• _Supplied information_
=== Section Start ===

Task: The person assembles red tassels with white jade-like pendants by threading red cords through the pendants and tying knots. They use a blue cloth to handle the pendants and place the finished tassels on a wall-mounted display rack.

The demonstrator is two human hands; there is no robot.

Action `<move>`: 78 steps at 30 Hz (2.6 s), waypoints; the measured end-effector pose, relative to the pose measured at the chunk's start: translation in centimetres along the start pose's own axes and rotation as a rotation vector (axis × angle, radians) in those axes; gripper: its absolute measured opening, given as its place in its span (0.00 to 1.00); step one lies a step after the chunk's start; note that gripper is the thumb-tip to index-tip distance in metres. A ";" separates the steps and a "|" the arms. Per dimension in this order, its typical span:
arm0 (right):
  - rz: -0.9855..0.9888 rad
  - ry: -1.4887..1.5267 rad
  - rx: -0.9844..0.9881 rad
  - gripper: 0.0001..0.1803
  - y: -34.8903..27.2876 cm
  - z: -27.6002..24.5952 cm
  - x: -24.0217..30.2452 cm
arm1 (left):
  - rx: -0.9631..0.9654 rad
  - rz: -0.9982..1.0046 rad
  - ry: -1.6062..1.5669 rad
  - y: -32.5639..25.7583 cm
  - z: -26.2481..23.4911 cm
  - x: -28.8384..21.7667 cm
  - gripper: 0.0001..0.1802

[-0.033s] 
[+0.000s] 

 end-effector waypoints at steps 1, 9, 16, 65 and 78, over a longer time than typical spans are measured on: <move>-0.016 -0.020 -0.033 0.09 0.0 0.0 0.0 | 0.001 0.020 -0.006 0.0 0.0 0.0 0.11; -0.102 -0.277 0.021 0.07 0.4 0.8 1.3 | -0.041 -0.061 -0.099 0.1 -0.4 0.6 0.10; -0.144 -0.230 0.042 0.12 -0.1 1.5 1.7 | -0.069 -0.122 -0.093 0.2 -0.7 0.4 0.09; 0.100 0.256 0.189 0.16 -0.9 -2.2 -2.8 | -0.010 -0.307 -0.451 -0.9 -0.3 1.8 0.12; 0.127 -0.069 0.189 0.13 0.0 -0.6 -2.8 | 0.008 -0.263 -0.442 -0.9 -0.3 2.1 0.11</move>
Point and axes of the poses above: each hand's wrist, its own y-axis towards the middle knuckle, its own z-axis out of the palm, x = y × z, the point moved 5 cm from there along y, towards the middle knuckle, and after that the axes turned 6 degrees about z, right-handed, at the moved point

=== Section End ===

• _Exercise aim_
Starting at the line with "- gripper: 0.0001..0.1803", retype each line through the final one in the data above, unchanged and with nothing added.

• _Your response_
  - gripper: 0.0001..0.1803
  - y: -34.8903..27.2876 cm
  - z: -27.6002..24.5952 cm
  - x: -24.0217..30.2452 cm
arm1 (left):
  - rx: -0.9631..0.9654 rad
  - rz: -0.9982..1.0046 rad
  - ry: -1.6062..1.5669 rad
  - y: -32.5639..25.7583 cm
  - z: -26.2481..23.4911 cm
  - x: -28.8384..21.7667 cm
  - gripper: 0.0001..0.1802

[-0.033s] 
[+0.000s] 

 end-effector waypoints at steps 1, 9, 16, 65 and 78, over a longer time than typical spans are measured on: <move>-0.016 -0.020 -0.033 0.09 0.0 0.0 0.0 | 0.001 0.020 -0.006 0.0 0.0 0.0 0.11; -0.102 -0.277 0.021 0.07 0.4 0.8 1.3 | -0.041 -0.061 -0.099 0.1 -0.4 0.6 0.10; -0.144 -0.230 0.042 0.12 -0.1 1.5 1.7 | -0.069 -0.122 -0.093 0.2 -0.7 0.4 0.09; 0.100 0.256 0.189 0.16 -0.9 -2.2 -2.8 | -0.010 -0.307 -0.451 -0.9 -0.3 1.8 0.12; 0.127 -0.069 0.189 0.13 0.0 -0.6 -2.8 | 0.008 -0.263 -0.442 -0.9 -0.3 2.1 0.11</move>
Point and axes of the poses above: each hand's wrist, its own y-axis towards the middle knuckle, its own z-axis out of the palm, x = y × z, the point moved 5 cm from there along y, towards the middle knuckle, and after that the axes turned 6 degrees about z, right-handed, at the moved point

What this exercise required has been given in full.